Sur les 14.600 accidents domestiques et de loisirs enregistrés en 1998 par les hôpitaux belges inscrits dans le système E.H.L.A.S.S. , 25,2 % étaient liés à des éléments de construction. Ce type d’accident touche toutes les classes d’âge, mais les enfants de 0 à 5 ans sont les plus concernés. Qu’en pensent les architectes? Si la prévention des accidents domestiques semble acquise sur le plan des principes abstraits, une enquête récente montre qu’il en va autrement sur celui des pratiques…
Enquête
Pour évaluer le degré d’intégration de la sécurité dans les pratiques des architectes, une enquête a été réalisée auprès de 60 architectes bâtisseurs de logements individuels dans le sud du pays et à Bruxelles. Cette étude essentiellement qualitative, ne cherche nullement à établir un descriptif représentatif. Elle entend simplement montrer, de façon significative, comment un arsenal législatif existant s’inscrit dans le travail des architectes interrogés.
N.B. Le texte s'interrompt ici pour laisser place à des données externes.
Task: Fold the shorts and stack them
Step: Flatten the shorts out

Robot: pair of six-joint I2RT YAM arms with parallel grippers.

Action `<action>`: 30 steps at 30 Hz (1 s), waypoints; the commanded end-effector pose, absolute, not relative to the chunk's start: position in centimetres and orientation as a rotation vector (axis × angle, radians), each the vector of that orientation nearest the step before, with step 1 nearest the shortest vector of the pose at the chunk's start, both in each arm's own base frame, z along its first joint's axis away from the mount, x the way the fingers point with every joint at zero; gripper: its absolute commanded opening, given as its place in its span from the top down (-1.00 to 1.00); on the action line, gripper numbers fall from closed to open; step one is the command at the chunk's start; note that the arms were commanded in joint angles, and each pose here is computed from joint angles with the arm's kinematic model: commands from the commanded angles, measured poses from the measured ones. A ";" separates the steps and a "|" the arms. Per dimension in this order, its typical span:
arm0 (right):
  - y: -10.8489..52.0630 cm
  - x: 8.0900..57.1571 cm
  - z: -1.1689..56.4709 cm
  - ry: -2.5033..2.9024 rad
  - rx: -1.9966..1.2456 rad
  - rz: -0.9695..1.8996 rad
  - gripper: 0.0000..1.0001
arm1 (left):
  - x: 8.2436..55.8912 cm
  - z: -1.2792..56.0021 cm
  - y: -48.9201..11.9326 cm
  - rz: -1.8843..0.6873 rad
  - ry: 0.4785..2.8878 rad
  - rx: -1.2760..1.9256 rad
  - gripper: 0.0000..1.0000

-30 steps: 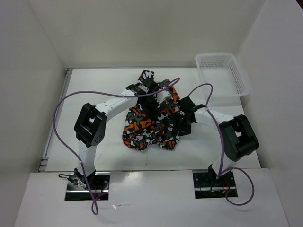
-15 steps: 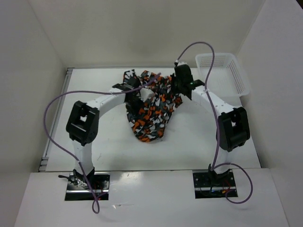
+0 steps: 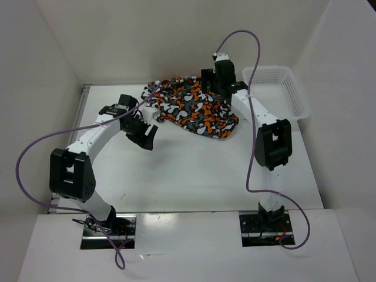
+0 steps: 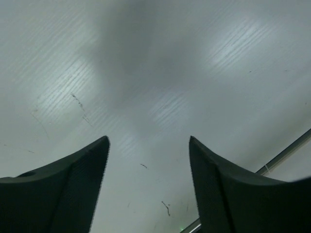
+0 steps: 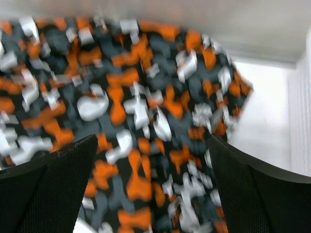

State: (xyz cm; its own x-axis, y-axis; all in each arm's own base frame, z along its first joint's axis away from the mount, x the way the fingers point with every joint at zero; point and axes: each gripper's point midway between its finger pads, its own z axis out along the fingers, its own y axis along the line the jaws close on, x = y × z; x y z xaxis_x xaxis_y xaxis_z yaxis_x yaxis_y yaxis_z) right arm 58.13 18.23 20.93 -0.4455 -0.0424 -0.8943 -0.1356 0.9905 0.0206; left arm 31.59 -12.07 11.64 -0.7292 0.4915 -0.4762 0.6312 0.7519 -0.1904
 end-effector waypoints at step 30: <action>7.8 50.6 3.6 2.476 0.249 -0.049 -0.71 | 61.9 6.1 -25.4 -0.211 2.200 0.752 -1.00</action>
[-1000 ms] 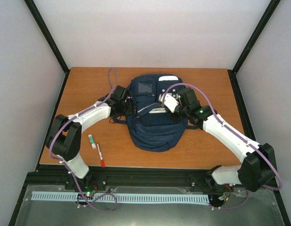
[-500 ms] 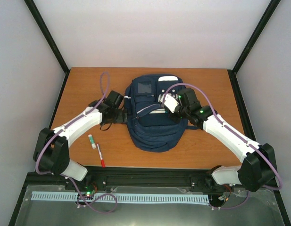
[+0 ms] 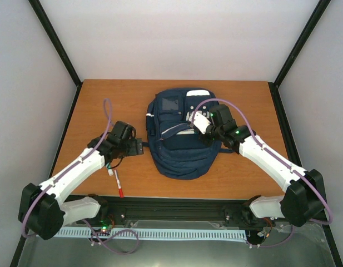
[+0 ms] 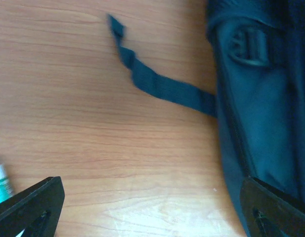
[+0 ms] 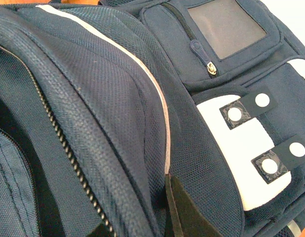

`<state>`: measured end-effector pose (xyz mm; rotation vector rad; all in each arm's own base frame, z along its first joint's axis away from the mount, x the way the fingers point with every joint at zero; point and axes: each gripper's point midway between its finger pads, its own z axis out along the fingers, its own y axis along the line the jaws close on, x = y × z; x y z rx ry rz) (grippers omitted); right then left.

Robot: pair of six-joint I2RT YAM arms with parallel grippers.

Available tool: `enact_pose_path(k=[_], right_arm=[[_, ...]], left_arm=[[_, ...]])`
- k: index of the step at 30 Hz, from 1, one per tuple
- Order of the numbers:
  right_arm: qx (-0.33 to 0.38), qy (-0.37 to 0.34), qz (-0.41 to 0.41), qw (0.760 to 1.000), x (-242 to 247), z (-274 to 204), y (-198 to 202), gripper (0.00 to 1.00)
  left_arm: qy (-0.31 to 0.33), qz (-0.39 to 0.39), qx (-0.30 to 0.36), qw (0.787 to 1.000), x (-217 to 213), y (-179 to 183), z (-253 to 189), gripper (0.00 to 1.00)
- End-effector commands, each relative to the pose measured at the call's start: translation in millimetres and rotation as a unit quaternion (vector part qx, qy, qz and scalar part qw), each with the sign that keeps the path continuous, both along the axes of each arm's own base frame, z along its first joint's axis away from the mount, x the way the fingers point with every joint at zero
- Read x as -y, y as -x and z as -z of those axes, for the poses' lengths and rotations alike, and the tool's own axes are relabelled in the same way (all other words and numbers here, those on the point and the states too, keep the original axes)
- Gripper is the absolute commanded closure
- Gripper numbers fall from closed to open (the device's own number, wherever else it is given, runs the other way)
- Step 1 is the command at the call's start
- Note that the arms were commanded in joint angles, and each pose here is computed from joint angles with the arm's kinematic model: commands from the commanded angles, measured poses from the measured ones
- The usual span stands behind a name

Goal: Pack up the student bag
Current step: Pick up the stationery from the center of the board.

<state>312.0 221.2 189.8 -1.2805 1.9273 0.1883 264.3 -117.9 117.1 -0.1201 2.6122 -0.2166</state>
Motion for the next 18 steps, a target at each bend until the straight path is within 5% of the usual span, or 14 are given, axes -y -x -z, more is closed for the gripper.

Premier constat . La sécurité n’interpelle pas vraiment les architectes! Elle n’est jamais mentionnée spontanément lorsqu’ils évoquent leur rôle vis-à-vis de la clientèle… Les architectes expliquent que cette question est tellement au cœur de leur métier qu’elle se trouve implicitement dans toutes leurs réponses. La réalisation d’un logement serait d’abord guidée par les aspects financiers, le programme et la relation avec le client. Ce n’est que lorsqu’on évoque un cas concret de logement familial, avec des enfants en bas âge par exemple, que la sécurité des futurs occupants vient juste derrière les aspects pratiques de la maison.
Second constat . La connaissance des facteurs de risque par les architectes se limite à une perception extérieure, déduite de leur savoir-faire en matière de matériaux, de lois physiques et d’un minimum de physiologie. La gravité et la fréquence des accidents sont perçues au travers de faits divers ou d’expériences personnelles. Il ne s’en dégage pas de réelle connaissance professionnelle.
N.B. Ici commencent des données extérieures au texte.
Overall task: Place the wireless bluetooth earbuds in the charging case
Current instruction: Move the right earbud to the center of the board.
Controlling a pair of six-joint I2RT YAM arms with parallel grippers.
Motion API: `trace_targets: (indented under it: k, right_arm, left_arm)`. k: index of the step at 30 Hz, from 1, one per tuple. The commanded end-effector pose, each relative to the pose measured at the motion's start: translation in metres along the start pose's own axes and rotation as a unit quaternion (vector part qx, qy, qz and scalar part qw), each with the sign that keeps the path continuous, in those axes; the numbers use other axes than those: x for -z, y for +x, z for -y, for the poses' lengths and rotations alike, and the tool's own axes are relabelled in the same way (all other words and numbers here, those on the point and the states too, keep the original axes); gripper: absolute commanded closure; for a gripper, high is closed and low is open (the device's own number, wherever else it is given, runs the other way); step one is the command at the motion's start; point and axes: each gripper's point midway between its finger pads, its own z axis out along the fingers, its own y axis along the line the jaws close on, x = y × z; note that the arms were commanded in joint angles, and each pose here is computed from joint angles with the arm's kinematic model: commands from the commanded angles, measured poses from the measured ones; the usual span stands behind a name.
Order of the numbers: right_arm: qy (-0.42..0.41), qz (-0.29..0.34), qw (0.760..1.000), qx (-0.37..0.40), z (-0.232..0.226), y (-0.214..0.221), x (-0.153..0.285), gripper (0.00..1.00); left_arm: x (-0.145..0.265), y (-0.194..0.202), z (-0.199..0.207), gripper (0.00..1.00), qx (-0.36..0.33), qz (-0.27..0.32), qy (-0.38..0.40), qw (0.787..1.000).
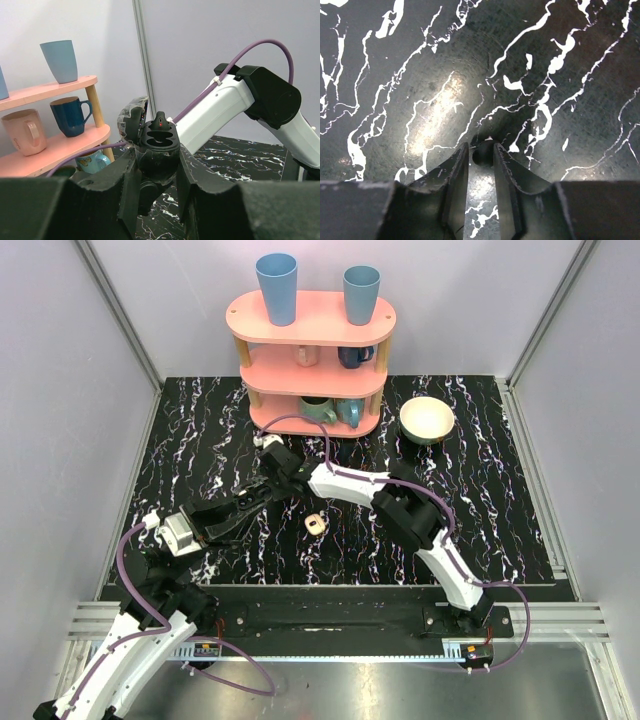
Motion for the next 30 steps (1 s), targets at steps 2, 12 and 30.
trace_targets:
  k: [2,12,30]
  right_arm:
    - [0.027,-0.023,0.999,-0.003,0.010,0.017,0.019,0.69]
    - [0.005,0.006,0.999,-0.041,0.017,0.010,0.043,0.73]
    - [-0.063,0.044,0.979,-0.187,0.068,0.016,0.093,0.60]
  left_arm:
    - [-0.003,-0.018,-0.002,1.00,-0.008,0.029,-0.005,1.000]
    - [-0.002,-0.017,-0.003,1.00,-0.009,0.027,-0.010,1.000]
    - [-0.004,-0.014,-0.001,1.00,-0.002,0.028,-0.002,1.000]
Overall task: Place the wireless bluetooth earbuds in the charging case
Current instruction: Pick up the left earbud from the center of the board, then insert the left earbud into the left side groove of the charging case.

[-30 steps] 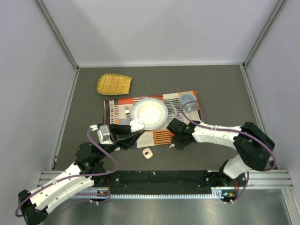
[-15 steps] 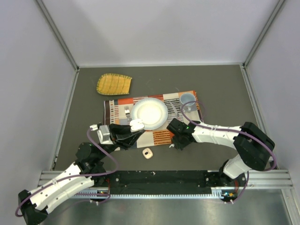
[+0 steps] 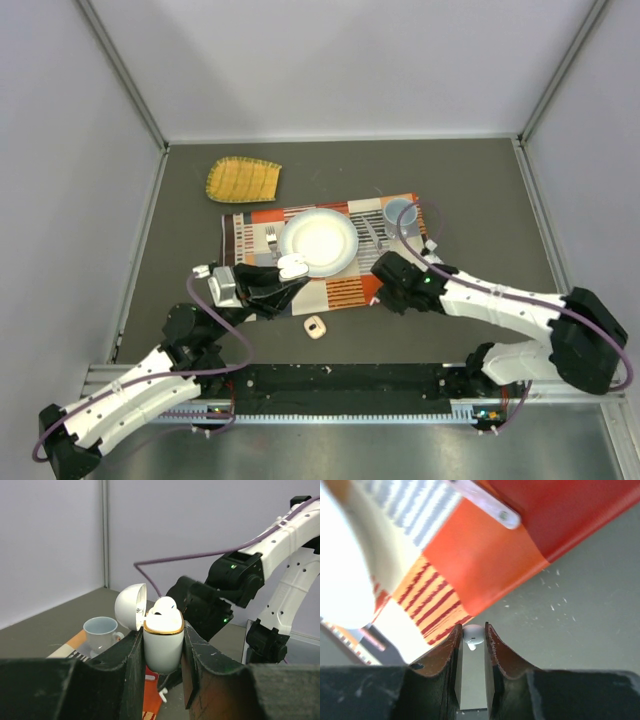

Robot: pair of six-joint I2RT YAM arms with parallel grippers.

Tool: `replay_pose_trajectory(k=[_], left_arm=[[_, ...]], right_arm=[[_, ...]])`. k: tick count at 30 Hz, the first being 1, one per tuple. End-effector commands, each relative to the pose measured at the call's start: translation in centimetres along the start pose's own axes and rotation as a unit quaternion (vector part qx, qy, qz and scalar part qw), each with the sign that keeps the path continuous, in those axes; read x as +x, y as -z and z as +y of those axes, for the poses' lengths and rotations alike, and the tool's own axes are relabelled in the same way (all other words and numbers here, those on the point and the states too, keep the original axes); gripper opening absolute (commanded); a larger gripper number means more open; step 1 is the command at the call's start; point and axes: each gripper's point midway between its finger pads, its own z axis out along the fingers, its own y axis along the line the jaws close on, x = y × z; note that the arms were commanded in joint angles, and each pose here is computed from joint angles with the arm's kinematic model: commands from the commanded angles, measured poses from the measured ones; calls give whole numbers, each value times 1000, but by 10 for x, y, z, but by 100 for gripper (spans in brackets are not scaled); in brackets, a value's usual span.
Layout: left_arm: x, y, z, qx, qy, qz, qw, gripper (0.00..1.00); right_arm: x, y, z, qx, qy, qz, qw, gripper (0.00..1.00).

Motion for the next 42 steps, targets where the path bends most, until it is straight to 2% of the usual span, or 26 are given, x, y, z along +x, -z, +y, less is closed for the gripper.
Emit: replay_pose_trajectory(k=[1,2,7,11,13,14,16,17,18,21,22,25,29,34,42], left_arm=[[-10,-5,0,0,0,-16,1000,0],[-9,-5,-1,2,1,-15,1000,0],[-8,-8,-1,4,6,-12,1000,0],[-6,-12,-1,5,10,-7,1000,0],[-7,-14,-1,6,11,-8,1000,0],[-5,-15,-1,7,12,-4,1000,0],[-6,-17,-2,13,10,-4,1000,0],[-4,-18,-2,14,11,-1,1000,0],[-4,-18,-2,13,12,0,1000,0],[-3,-19,-2,14,12,-2,1000,0],[-3,-19,-2,14,12,-2,1000,0],[-3,-19,0,10,9,-4,1000,0],[-6,-19,0,10,3,-11,1000,0],[-6,-20,-4,24,-4,-18,1000,0],[-4,-21,-4,31,-14,-19,999,0]], right_arm=[[-32,38,33,-109,60,-62,990,0],[-40,47,38,-129,89,-82,984,0],[-66,110,71,-236,128,-151,951,0],[-87,164,94,-290,185,-233,910,0],[-81,192,109,-323,209,-248,889,0],[-86,199,109,-318,219,-275,881,0],[-88,222,119,-341,215,-302,864,0],[-84,232,119,-342,240,-323,849,0],[-85,248,129,-370,222,-331,839,0],[-76,268,136,-400,233,-338,819,0],[-75,281,143,-429,204,-336,814,0],[-65,302,150,-464,202,-340,793,0],[-47,322,161,-496,218,-336,770,0],[-14,334,175,-546,236,-300,746,0],[16,356,188,-598,261,-260,712,0]])
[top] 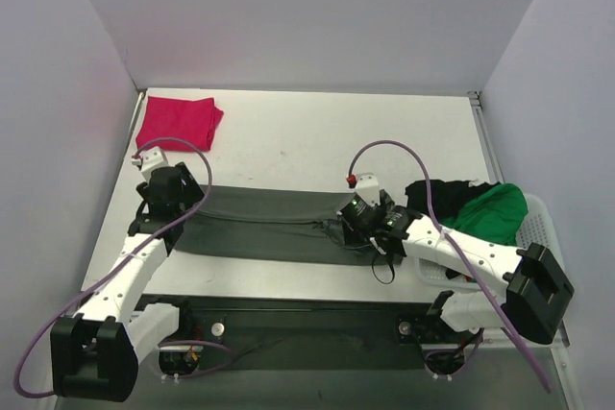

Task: Fold and stack the t-shirts
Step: Fold the other side of the tshirt into a rectangle

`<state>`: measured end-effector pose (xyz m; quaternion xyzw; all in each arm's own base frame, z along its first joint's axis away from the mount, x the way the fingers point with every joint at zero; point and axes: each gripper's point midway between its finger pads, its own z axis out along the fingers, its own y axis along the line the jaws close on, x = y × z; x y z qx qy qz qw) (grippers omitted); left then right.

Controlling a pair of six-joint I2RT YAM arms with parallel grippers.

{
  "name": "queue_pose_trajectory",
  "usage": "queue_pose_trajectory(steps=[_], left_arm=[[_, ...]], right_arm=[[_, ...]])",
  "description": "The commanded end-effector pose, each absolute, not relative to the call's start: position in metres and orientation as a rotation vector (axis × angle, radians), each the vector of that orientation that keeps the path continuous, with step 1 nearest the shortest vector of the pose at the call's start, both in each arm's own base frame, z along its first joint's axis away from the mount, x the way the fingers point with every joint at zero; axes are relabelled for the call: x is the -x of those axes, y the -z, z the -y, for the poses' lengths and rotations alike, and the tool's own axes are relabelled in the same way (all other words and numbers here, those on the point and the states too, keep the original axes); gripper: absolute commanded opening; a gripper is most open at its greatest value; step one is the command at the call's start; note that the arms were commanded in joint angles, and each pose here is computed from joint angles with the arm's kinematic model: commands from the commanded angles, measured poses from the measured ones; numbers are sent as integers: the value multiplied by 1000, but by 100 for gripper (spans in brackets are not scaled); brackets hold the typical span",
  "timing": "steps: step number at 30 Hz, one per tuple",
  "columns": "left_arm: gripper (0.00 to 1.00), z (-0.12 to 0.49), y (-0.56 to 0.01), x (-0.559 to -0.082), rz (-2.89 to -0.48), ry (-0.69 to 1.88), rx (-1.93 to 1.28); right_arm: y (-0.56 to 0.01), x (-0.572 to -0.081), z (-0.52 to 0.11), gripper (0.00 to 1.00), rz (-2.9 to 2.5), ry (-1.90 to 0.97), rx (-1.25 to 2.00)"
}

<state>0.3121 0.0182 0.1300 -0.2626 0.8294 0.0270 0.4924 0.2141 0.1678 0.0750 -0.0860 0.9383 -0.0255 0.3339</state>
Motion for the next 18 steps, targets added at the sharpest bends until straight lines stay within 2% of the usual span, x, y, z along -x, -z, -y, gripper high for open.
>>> queue_pose_trajectory(steps=[1,2,7,18], left_arm=[[78,-10,-137,-319,-1968,-29,587],[78,-6,-138,-321,-1967,-8,576],[79,2,-132,-325,-1991,24,557],[81,6,-132,-326,-1980,54,551]], right_arm=[[-88,-235,-186,50,-2419,-101,206],[-90,-249,-188,49,-2400,-165,154],[-81,-257,-213,46,-2440,-398,176],[-47,-248,-219,43,-2552,-419,127]])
Troisième constat . La question de la responsabilité semble déstabiliser l’architecte et l’incite à se décharger sur d’autres acteurs, avant tout sur le maître de l’ouvrage, désigné à 73 % comme “responsable principal” de la sécurité. Le coordinateur sécurité et santé est investi de cette responsabilité par près de 7 architectes sur 10. L’architecte lui-même ne vient qu’au troisième rang (63%), devant les instance politiques (47%) et l’entrepreneur (38%). C’est bien la représentation de la responsabilité qui pose problème, car l’engagement de l’architecte dans les situations concrètes de projet laisse peu de doute: 98% d’entre eux s’estiment impliqués dans la prévention des chutes, 88% pour ce qui est des matériaux suspects, 87% par rapport aux ouvertures vers l’extérieur, 85% par l’éclairage de zones dangereuses…
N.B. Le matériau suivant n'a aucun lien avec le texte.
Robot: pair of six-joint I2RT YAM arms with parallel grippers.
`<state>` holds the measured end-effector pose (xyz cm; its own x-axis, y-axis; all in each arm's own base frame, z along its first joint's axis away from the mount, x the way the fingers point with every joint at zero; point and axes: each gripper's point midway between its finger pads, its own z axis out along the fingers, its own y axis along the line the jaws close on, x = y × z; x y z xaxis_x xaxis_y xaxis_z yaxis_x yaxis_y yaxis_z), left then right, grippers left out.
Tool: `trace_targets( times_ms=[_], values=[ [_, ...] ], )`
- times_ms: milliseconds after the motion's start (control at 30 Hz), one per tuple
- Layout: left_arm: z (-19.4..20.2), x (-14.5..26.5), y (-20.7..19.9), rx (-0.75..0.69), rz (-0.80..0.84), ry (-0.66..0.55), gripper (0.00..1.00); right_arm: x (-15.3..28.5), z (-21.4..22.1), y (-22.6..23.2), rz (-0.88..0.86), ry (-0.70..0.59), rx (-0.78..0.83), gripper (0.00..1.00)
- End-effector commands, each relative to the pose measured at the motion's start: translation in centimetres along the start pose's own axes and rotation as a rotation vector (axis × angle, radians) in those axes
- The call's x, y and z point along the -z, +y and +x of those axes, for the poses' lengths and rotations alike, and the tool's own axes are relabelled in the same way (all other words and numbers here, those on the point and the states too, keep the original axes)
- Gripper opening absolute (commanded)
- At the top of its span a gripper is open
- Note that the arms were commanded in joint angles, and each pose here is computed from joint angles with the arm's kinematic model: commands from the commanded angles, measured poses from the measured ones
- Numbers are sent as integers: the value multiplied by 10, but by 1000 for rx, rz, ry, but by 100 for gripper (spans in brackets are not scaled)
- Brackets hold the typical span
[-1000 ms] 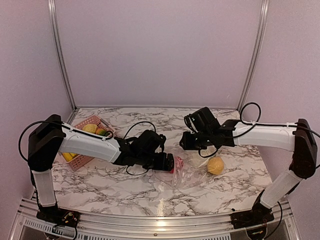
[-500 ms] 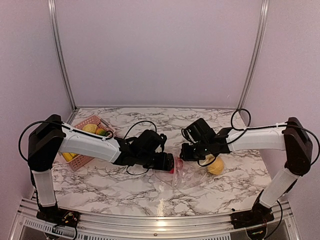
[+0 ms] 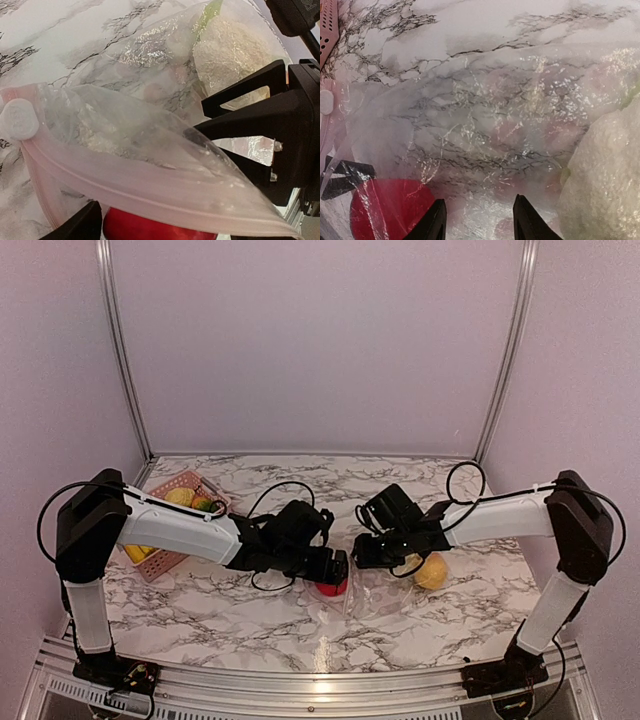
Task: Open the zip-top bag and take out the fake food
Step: Pick up the fake fruit from the zipper food storage bag.
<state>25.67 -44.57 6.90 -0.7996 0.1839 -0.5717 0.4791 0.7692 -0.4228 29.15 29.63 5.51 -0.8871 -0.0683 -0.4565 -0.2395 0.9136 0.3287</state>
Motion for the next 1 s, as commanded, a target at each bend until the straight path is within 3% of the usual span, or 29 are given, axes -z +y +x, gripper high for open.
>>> trace_targets(
  times_ms=[0,300,500,967],
  values=[
    [-8,10,0,-26,-26,-12,90,-6,4,6,-25,13,24,46],
    [5,14,8,-16,-49,15,92,-5,4,5,-22,10,29,52],
    [10,9,7,-22,-56,30,86,-6,4,5,-22,10,31,53],
    [20,5,14,-30,-112,59,93,-9,7,1,-12,16,31,55]
  ],
)
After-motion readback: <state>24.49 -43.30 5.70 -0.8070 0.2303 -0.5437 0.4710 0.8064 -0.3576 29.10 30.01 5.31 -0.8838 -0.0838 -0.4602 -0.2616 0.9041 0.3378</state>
Quatrième constat . Bien que les architectes ne la mentionnent jamais spontanément de façon explicite, la problématique de la sécurité est omniprésente dans toutes leurs activités. 87% d’entre eux se disent particulièrement attentifs à des éléments tels que les escaliers (92%), les ouvertures (87%), en particulier les fenêtres (83%). Première hantise des concepteurs: la chute directe. Vient ensuite l’électricité (83%). L’isolation est prise en compte à 72%, les matériaux en général à 68%, dont les revêtements de sol (60%), l’éclairage à 68% et les ascenseurs à 60%… En matière de systèmes de chauffage, de sanitaires et de tuyauterie (de 50 à 23%), l’attention se relâche, comme si ces domaines étaient plus inoffensifs.
Cinquième constat . Pour la plupart des architectes, l’intégration de la sécurité fait partie intégrante du métier au point qu’il est difficile de l’en différencier. Au point même que la dimension implicite de la sécurité devient parfois le moyen de son évacuation! Ainsi, la sécurité peut passer au second plan lorsque la rapidité d’exécution des travaux est en cause (20%), si elle bouscule le coût financier (33%) ou si elle contredit le désir du client (37%)!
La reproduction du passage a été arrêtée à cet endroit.